The Shep1 family plays an important role in cell-substrate adhesion and migration/invasion. For example, Shep1 promotes adhesion and migration of T-cells and other cell types (Sakakibara et al., 2002; Dail et al., 2004; Regelmann et al., 2006) and BCAR3/AND-34 promotes breast cancer cell migration and invasiveness (Schrecengost et al., 2007). NSP1, the least characterized family member, has a more limited distribution in human tissues and is not expressed in the mouse (Lu et al., 1999; Vervoort et al., 2007).
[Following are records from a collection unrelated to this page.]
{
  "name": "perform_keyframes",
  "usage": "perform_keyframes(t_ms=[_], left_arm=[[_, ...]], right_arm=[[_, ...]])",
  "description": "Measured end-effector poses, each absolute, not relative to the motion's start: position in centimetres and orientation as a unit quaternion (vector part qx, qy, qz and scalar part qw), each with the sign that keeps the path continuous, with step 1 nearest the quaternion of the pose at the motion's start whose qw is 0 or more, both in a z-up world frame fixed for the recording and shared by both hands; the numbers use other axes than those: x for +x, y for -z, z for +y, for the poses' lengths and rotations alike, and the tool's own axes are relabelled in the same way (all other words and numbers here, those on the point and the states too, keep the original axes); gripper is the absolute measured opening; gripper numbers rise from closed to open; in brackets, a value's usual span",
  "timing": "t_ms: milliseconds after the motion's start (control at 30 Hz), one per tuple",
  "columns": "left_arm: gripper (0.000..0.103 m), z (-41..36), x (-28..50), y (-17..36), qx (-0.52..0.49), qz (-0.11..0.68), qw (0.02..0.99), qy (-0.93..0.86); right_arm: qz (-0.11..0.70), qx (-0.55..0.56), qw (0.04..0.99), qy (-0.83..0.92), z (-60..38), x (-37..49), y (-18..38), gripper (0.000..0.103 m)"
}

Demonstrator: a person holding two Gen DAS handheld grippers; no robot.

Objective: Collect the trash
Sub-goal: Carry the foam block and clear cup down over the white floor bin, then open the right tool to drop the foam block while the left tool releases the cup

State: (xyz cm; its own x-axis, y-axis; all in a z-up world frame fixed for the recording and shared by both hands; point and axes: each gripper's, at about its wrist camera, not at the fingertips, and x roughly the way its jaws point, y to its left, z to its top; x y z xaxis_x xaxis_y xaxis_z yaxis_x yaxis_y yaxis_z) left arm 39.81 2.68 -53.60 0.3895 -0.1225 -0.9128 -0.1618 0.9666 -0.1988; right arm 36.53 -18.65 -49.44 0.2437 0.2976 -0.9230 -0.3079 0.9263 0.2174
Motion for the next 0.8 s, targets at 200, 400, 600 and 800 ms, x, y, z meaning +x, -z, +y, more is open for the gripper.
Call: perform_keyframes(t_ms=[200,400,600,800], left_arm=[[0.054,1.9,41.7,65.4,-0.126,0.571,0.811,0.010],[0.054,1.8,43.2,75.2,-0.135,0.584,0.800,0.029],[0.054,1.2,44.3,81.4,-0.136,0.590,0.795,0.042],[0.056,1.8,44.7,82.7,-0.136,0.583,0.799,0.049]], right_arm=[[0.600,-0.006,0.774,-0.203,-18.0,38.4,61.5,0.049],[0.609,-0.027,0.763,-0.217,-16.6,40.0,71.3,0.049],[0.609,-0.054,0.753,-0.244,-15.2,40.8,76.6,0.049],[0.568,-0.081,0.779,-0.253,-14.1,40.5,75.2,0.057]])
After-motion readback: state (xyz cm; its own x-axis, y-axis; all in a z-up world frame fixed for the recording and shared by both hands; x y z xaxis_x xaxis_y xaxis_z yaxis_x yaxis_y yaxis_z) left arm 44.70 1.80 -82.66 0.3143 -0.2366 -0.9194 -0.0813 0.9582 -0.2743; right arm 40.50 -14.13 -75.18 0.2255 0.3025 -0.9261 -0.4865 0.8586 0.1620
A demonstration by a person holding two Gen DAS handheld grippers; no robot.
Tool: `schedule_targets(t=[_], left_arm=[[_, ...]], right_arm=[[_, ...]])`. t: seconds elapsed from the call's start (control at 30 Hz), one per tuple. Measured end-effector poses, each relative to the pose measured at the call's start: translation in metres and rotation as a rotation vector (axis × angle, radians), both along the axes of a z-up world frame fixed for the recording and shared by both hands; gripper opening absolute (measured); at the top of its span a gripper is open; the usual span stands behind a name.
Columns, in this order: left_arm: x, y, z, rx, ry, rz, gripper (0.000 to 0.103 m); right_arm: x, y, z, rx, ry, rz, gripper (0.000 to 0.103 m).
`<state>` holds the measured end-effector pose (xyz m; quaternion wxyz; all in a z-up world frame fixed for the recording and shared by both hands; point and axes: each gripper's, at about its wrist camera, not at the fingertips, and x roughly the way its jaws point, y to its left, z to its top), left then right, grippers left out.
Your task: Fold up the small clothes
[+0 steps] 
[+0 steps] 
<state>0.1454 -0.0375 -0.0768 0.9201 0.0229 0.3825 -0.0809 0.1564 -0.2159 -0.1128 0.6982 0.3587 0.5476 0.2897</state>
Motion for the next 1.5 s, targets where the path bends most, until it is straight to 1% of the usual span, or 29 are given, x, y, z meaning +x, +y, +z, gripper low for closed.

Shep1 is most highly expressed in the brain, vasculature and immune cells (Sakakibara and Hattori, 2000; Vervoort et al., 2007). However, its in vivo function is poorly understood. To gain insight into the physiological role of Shep1, we inactivated the Shep1 gene in the mouse. This revealed that Shep1 plays an important role in the early ingrowth of peripheral OSN axons into the forebrain. In developing Shep1 knockout mice, OSN axons are detected only outside the forebrain, indicating that their connections with the olfactory bulb are severely disrupted, and the olfactory bulb does not develop properly.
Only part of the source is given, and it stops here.